Work to be completed -> Only the lines from the one containing "Annotation job — set one or more markers on the white" through the final line of the entries below are wanted, each copied exactly.

*** Information given ***

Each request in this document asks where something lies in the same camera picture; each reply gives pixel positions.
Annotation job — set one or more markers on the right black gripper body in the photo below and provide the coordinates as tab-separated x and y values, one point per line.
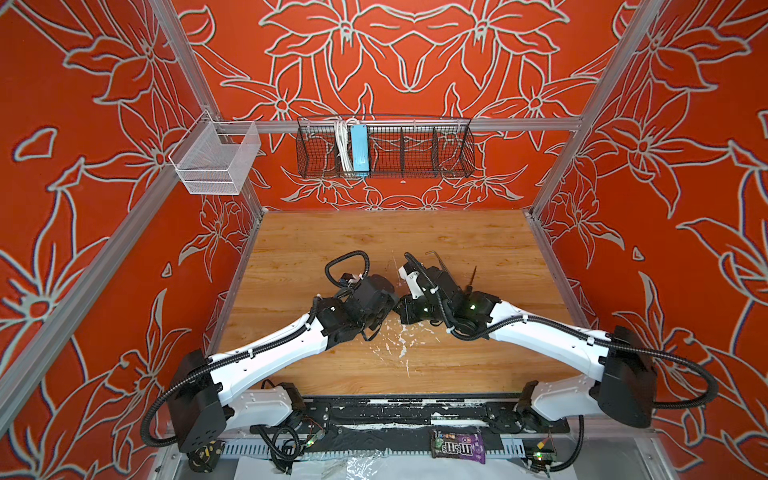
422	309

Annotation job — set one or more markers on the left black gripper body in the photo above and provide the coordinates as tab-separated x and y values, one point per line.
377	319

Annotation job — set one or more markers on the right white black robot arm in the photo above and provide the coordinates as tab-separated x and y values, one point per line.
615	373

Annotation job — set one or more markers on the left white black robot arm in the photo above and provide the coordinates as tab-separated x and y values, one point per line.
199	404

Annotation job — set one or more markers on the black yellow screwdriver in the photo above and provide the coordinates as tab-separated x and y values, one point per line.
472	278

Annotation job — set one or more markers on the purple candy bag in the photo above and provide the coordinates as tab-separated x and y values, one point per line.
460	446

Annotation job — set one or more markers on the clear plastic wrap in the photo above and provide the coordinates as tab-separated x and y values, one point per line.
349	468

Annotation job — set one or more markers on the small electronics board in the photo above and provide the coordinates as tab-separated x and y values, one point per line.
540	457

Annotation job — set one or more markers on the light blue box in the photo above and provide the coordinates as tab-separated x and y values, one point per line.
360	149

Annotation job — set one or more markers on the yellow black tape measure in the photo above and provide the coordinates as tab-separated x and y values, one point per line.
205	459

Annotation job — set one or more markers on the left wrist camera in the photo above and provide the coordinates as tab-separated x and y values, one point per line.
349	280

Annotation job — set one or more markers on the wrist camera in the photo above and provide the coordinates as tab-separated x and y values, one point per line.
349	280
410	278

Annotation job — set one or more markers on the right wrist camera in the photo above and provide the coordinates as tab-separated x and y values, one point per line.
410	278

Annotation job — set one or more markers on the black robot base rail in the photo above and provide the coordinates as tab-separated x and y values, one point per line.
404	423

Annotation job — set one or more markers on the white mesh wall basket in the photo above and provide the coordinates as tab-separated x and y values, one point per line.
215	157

*** End of Information given ***

Task output ->
Annotation job — set one or more markers on the white mesh wall basket in the photo above and provide the coordinates as tab-separated x and y values, one point per line.
215	157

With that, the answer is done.